◆ YOUR TASK
Set down all of the data that follows word for word, without the images.

◆ INFORMATION SUPPLIED
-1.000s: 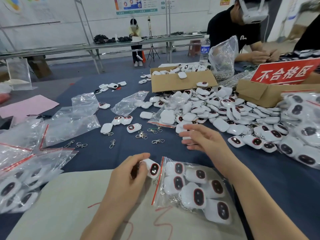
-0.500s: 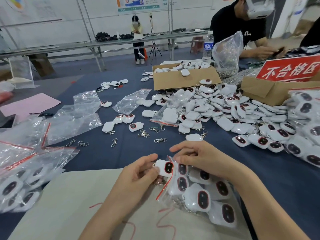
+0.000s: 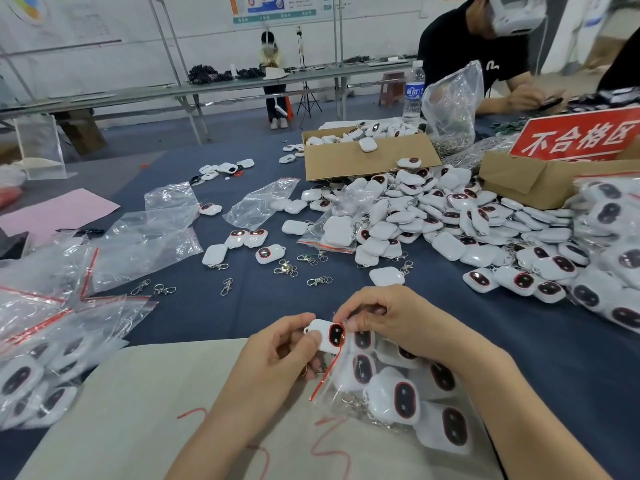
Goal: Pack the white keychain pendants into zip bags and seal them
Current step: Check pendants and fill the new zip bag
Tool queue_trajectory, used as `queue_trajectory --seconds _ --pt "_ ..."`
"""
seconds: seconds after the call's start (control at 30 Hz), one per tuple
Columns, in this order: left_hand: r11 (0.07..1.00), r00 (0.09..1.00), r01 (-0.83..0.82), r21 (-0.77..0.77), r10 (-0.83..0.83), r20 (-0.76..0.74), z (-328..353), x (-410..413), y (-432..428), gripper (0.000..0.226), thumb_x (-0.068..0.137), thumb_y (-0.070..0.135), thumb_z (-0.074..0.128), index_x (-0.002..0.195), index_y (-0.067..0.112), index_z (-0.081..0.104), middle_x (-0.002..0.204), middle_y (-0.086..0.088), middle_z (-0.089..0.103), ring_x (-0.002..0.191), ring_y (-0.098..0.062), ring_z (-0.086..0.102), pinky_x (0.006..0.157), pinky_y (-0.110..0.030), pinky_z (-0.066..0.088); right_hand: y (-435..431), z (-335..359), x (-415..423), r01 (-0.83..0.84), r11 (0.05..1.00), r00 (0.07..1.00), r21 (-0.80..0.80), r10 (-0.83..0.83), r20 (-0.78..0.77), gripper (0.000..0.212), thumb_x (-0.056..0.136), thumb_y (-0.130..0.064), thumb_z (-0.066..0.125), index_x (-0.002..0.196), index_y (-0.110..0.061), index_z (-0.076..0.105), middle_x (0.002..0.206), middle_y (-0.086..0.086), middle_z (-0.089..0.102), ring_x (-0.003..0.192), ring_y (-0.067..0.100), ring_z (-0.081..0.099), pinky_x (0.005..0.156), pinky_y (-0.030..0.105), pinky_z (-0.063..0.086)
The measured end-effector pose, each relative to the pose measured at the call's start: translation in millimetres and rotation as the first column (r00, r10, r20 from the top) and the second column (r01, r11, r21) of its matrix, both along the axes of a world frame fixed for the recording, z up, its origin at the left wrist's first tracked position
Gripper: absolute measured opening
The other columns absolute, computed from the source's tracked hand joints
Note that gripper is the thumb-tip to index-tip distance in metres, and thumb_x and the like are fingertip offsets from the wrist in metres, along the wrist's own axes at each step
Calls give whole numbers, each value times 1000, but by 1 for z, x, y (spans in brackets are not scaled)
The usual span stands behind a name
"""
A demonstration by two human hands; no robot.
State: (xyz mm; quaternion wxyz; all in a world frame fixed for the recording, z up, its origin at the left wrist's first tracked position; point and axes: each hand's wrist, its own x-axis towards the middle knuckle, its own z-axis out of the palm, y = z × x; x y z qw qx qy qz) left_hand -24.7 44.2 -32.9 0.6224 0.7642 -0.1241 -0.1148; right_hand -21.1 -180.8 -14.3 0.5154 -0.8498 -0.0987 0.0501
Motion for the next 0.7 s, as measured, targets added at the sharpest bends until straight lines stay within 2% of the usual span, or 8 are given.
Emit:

◆ SOLUTION TO THE EXERCISE
-1.000s: 
-0.500s: 
+0.000s: 
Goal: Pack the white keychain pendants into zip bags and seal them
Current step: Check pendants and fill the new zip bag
Tool queue_trajectory, used as `queue_trajectory --seconds _ --pt "_ ..."`
"""
seconds: seconds after the call's start (control at 30 Hz), one per tuple
Columns, in this order: left_hand: r11 (0.07..1.00), r00 (0.09..1.00), r01 (-0.83..0.82), r21 (-0.77..0.77), r10 (-0.83..0.83), r20 (-0.76..0.74), z (-328..353), x (-410..413), y (-432..428), gripper (0.000..0.226), thumb_x (-0.068..0.137), thumb_y (-0.070..0.135), thumb_z (-0.074..0.128), index_x (-0.002..0.195), index_y (-0.067..0.112), index_z (-0.081..0.104), middle_x (-0.002..0.204), middle_y (-0.086..0.088), middle_z (-0.089..0.103), ring_x (-0.002..0.191), ring_y (-0.098..0.062), ring_z (-0.086..0.102), pinky_x (0.006..0.157), pinky_y (-0.110..0.030), pinky_z (-0.066..0.088); right_hand: y (-435..431), z (-335..359), x (-415..423), r01 (-0.83..0.84), r11 (0.05..1.00), r00 (0.07..1.00), r21 (-0.80..0.80), r10 (-0.83..0.83), r20 (-0.78..0.77), gripper (0.000..0.212), thumb_x (-0.056..0.136), thumb_y (-0.130..0.064), thumb_z (-0.066..0.125), index_x (-0.002..0.196), index_y (-0.110..0.061), index_z (-0.076..0.105), middle_x (0.002..0.206), middle_y (-0.086..0.086), middle_z (-0.089..0.102), ring_x (-0.003..0.192), ring_y (-0.067..0.100), ring_z (-0.081..0.099), pinky_x (0.005..0.156), pinky_y (-0.030..0.105), pinky_z (-0.063..0.086)
The measured end-effector pose, each relative to the pose measured at the call's start: translation in millimetres and rotation as the first column (r00, r10, r20 from the top) and the second column (r01, r11, r21) of its matrix, both along the axes of a world frame fixed for the recording, z up, its origin at the left wrist's first tracked position
Gripper: absolute measured opening
The other columns absolute, computed from the source's tracked hand joints
Note that gripper is the thumb-tip to index-tip distance in metres, and thumb_x and the like are fingertip offsets from the wrist in metres, along the wrist's own axes at each step
Calls give whole numbers, each value times 1000, but by 1 for z, x, y (spans in brackets are not scaled)
The usual span stands behind a name
"""
A demonstration by two human hands; no robot.
State: (xyz mm; quaternion wxyz; all in a world frame fixed for the recording, z up, its origin at the left wrist's first tracked position; point and axes: each hand's wrist, its own x-axis towards the middle knuckle, its own z-axis out of the palm, y = z × x; x y z qw qx qy qz) left_hand -24.7 44.2 -32.9 0.6224 0.7642 -0.1241 -0.1148; right_hand -21.1 -180.8 -14.3 0.5154 -0.8498 -0.0987 0.0501
Motion for the next 0.7 s, as measured, targets added at the sharpest bends until straight lines stay within 2% of the usual span, or 8 are given.
Emit:

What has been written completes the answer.